NVMe: The Next Leap in Memory Technology

Posted on January 15, 2022

The arrival of Solid State Drives (SSDs) turned hard disks from noisy, bulky devices to sleek and silent attachments for the modern computer. Boasting a much faster read-write speed than an old-school hard drive, SSDs became the de-facto memory device for running performance-sensitive applications.

But even though memory drives have evolved, the technology used to interface with them remains the same. Serial ATA, better known as SATA, has been the mainstay data transfer standard for years.

Widespread and reliable, SATA is used to access all kinds of storage, both traditional HDDs as well as SSDs. And while the standard does get the job done, it isn’t exactly optimized for the blazing fast speeds flash memory is capable of.

That’s where NVMe comes in. But what is NVMe? Why is it needed? Is SATA on its way out? Let’s find out.

The Limitations of SATA

When SATA first superseded Parallel ATA (PATA), the primary cause was the physical limitation of electromagnetic memory. Traditional hard disk drives didn’t do well with parallel data transfer or random access, unlike volatile memory devices like RAM.

This is why serialized transfer of data became the preferred method. Processing data in a steady stream reduced the failure rate and gave a much better long-term performance. But Solid State Drives do not work on the same principles.

While non-volatile, their memory units have more similarity with RAM chips than hard disk drives. This means they can easily support parallel data access, apart from being much easier to read and write to. The only thing holding them back is the interface.

SATA’s maximum access speeds fall far short of the limits of an SSD. At 6 GB/s, it barely scratches the edge of what a mass-produced SSD is capable of, creating a bottleneck of sorts. And as SSDs get ever cheaper and faster, this gap will only widen. A new technological standard for accessing these powerful non-volatile memory devices is necessary.

What NVMe Is All About

To address the growing need for parallel access and faster transfer speeds, the Non-Volatile Memory Express or NVMe standard was developed. Basically, it takes full advantage of the parallel architecture of modern SSDs, giving much higher data transfer rates as well as random access.

Older standards are designed with parameters like disk rotation and seek time in mind, which are obsolete with newer storage media. Non-volatile memory devices have distinct memory units which can be accessed independently of one another, providing unprecedented parallelism in secondary computer memory.
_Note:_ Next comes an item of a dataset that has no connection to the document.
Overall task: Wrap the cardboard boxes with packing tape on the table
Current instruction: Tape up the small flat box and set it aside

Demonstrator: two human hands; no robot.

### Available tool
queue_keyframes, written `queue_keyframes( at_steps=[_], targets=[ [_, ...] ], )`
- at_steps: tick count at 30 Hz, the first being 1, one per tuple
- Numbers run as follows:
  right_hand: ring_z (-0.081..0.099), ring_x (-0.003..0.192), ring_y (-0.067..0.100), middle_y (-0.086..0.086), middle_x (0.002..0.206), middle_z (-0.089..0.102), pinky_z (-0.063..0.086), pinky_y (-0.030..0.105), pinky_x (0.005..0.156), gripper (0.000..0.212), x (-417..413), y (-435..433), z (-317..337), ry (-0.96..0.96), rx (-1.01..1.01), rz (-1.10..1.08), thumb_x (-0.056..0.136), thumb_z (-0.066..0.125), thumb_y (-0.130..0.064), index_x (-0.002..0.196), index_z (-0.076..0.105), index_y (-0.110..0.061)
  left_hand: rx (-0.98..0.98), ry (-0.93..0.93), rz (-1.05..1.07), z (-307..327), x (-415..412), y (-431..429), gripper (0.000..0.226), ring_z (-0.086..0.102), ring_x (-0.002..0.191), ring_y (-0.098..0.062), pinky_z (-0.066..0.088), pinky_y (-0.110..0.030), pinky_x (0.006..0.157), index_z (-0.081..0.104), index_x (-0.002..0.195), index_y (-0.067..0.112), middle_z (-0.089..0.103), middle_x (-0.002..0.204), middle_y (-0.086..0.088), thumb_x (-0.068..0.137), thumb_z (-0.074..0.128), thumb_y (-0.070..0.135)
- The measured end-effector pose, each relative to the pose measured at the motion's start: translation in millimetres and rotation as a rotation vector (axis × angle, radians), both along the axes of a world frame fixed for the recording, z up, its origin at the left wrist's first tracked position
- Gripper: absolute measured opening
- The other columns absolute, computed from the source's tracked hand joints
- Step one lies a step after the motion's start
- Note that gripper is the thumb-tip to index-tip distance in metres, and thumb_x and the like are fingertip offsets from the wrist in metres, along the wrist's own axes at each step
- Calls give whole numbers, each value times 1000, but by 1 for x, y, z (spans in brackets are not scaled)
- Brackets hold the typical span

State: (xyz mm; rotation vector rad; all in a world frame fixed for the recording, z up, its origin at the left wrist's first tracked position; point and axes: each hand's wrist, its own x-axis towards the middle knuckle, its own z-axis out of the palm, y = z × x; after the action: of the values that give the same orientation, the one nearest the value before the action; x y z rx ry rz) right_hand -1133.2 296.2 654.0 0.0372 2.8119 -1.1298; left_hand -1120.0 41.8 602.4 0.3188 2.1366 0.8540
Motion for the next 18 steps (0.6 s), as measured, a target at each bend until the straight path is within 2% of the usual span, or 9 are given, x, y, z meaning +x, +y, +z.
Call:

NVMe is thus built on a simplified structure that reduces the I/O overhead and thus latency of read-write cycles. Individual SSDs operating directly on the PCI Express had been made earlier, but they were custom creations for specific boards. The NVMe is built to be a universally adhered standard, allowing all operating systems and motherboards to take full advantage of the capabilities of an SSD.

How NVMe Is Implemented

The NVMe standard uses the PCI-E express to achieve the high data transfer speeds necessary for SSDs. It comes in various form factors, with the most common being the flexible M.2 standard.

Earlier known as the Next Generation Form Factor (NGFF), M.2 modules can be ‘keyed’ differently to support all kinds of peripherals, from network cards to storage devices. M.2 slots implementing NVMe can easily offer data transfer speeds upward of 30 GB/s with the appropriate SSD.

With the increasing adoption of M.2, motherboards are moving away from a bunch of specific expansion slots to the more flexible PCIe approach that can support all sorts of extension cards without requiring multiple standards and interfaces. This of course also includes phasing out legacy standards like mSATA in favor of the universal interface.

Is NVMe The Future?

Solid State Drives get cheaper and more powerful by the day. Where once they were the preserve of expensive builds that did not require much memory, they can now be used as the main storage medium for most commercial and industrial applications.

The gains made in speed and smoother functioning are nothing to be scoffed at, especially in applications that operate in real-time. As such, the transition from the slower mSATA to NVMe is a bygone conclusion.

And that’s before factoring in the flexibility of the M.2 form factor. M.2 slots with NVMe controllers can double up as extension slots for virtually any peripheral, giving unprecedented flexibility to embedded computer configurations.

So yes. Any industrial computer setup built today should utilize NVMe compatible memory to remain future-proof, as well as guarantee a significant boost to performance.